I agree with Katrina’s observation about the Miss Universe being an indirect confrontation
Great interventions!!!
As I met with an individual client who feels stuck and torn in many areas of life, I was able to use Pete’s observation that any choice he makes will involve pain, and that the agonizing was serving to keep the deeper pain at bay. It was a reminder to me as a therapist that life is hard, there are often no easy choices, and that I cannot make life easy for clients. I must allow them to confront and struggle with their own issues.
I see a couple where they are both avoidantly attached and the man in this couple is strongly that way. He wants a relationships, but he is in that pain-pain dilemma. If he lets her in it hurts, if he keeps her out that loneliness is painful. Additionally, he has a severe chronic pain condition. I find myself confronting the pain-pain-pain dilemma of his life and his relationship. Having this example of the use of several types of confrontation is very helpful.
Thank you for all your comments and noticing the different levels of confrontation.
The overall arc of the session was to help him move from a symbiotic position (I don’t want to be accountable/responsible for my affair choice) to a more differentiated position of facing the consequences of his action and dealing with them from a non passive position.
These kinds of confrontation experiences are learned over time and from multiple resources. I certainly could not do this just by attending a conference, workshop, reading a book etc.

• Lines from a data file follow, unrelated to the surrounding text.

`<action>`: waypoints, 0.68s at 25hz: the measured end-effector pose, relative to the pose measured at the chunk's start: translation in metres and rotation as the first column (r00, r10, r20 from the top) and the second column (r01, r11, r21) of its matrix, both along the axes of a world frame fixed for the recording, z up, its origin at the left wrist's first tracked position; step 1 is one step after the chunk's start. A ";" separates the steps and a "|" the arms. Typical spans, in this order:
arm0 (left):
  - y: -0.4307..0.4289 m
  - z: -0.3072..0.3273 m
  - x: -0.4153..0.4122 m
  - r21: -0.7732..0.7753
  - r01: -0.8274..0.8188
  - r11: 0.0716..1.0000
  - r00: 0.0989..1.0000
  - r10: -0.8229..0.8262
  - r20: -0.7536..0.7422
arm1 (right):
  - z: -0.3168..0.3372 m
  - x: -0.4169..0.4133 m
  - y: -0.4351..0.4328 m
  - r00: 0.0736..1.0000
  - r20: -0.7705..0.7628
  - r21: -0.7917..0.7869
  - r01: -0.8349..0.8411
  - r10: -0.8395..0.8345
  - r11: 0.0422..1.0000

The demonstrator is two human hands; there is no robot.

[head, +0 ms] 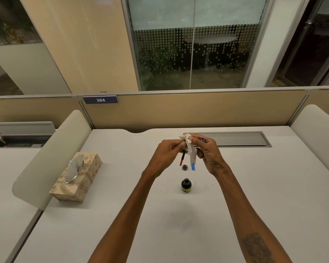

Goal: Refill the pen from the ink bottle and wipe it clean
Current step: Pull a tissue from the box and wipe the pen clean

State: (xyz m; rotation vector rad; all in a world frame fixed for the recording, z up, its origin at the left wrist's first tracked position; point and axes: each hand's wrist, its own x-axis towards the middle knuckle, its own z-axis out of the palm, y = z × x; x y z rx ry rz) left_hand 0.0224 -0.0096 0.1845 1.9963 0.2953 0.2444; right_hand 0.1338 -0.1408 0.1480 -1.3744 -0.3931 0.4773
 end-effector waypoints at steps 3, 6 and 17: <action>-0.002 0.001 0.002 -0.044 0.031 0.999 0.999 -0.032 -0.030 | 0.000 -0.001 -0.001 1.000 0.005 -0.016 -0.004 0.004 1.000; -0.002 0.001 0.003 0.002 0.007 1.000 1.000 -0.007 -0.022 | -0.001 -0.003 0.000 1.000 -0.017 0.006 -0.006 0.006 1.000; -0.005 -0.002 0.002 -0.071 -0.180 0.981 0.973 0.188 0.132 | 0.000 -0.005 0.007 0.996 -0.075 0.036 0.040 -0.037 0.999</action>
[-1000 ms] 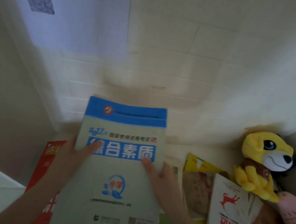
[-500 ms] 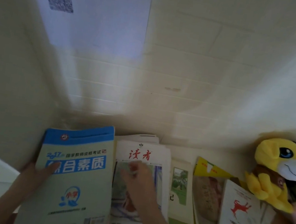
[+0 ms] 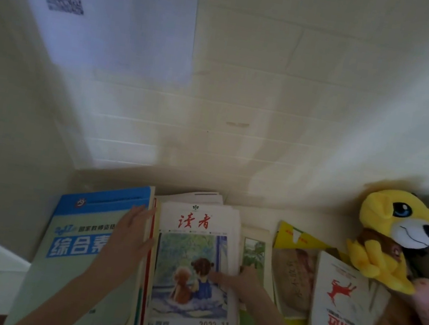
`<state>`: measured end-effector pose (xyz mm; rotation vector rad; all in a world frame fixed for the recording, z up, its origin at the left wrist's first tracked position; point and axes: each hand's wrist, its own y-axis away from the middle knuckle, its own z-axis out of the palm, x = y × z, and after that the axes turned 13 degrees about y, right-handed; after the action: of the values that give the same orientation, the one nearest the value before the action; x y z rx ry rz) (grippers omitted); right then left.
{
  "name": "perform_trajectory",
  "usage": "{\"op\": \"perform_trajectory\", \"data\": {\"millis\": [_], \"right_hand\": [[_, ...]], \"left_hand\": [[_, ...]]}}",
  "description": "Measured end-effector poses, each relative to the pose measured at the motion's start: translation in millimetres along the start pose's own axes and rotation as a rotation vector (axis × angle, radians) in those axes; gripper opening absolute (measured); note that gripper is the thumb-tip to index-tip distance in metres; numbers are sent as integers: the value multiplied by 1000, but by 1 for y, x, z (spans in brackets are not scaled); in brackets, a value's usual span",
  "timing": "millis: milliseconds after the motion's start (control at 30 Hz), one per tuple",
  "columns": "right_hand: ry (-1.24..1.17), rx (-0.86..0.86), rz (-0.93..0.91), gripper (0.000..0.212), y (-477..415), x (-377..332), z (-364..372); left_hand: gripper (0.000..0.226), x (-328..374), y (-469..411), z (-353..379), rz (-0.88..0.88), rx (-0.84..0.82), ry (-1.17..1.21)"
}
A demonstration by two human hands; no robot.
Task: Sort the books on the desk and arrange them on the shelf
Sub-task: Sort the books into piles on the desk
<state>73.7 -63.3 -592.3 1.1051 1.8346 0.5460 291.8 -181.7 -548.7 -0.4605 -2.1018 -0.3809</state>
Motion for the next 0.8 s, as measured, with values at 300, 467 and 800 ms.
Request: {"op": "perform_trajectory", "data": {"millis": [300,467,800], "right_hand": [[-115,-72,-20,86,-2,1,-6],[-188,-232,-51,86,1,-2,-11],[-344,-116,-105,59,21,46,-50]], "left_hand": [[59,-18,5,20,79,-14,-112],[62,-19,2,25,36,-34,-151],[87,-36,-2,30,174,-124,-430]]}}
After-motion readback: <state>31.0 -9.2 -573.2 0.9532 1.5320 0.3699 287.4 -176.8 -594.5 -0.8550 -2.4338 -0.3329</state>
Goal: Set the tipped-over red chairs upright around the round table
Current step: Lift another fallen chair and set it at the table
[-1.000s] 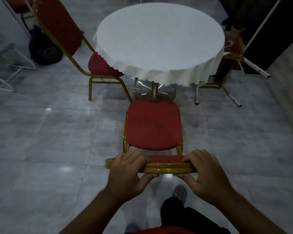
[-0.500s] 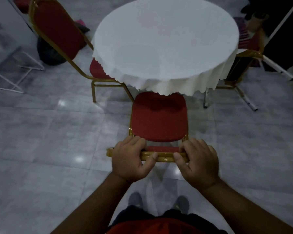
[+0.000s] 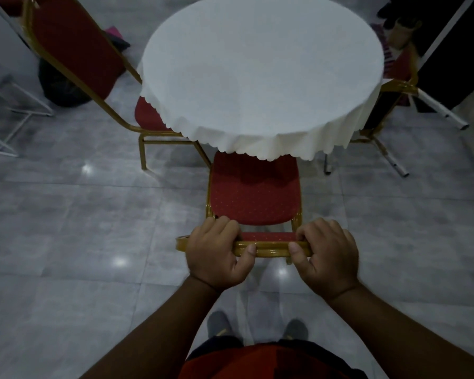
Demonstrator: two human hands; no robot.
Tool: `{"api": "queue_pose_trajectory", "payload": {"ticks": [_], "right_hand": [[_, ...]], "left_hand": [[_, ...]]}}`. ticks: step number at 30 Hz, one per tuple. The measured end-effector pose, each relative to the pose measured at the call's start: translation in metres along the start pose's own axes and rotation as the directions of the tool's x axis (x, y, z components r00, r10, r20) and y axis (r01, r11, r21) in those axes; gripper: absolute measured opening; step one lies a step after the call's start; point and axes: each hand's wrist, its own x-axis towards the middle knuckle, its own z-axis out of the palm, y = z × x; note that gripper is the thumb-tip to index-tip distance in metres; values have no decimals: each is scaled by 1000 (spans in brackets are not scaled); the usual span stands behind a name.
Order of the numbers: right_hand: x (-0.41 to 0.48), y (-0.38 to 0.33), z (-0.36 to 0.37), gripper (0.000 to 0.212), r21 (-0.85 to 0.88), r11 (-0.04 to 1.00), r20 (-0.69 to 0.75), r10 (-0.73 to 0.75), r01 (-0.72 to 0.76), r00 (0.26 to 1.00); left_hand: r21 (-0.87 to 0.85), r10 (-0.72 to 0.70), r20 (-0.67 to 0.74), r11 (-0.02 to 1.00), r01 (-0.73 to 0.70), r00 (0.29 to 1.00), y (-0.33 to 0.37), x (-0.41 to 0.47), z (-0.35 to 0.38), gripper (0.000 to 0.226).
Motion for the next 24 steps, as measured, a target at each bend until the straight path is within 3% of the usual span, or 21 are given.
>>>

These kinds of sessions go beyond theory and technique – I need the necessary starch in my backbone to do this kind of work.
This approach came from a lot of trial and error and being in ongoing training programs to get feedback on where i was missing the boat – a lot like what you are getting in this training 🙂
Stay Steady
Pete
I’m not a couple’s therapist, but I do badly need and want to learn the art of confrontation. As all people are in relationship, I beleive the same principles apply. I wonder if you, Pete and Ellen would be willing to do a brief course on confrontation, for anyone working in the therapy field?
In my training – 4 years, the whole emphasis was on attunement, rupture and repair. Never was confrontation, addressed, and certainly not that it was ok to increase anxiety for the client. I dont know what its like in the US, but this left me feeling sadly ill equipped and undertrained for addressing the reality of this work.
I have followed the Masterson approach, and from that got an understanding of separation/ individuation, as well as the need to confront. But I feel I still need the actual growth in these areas to have the confidence, and know how in myself to do it.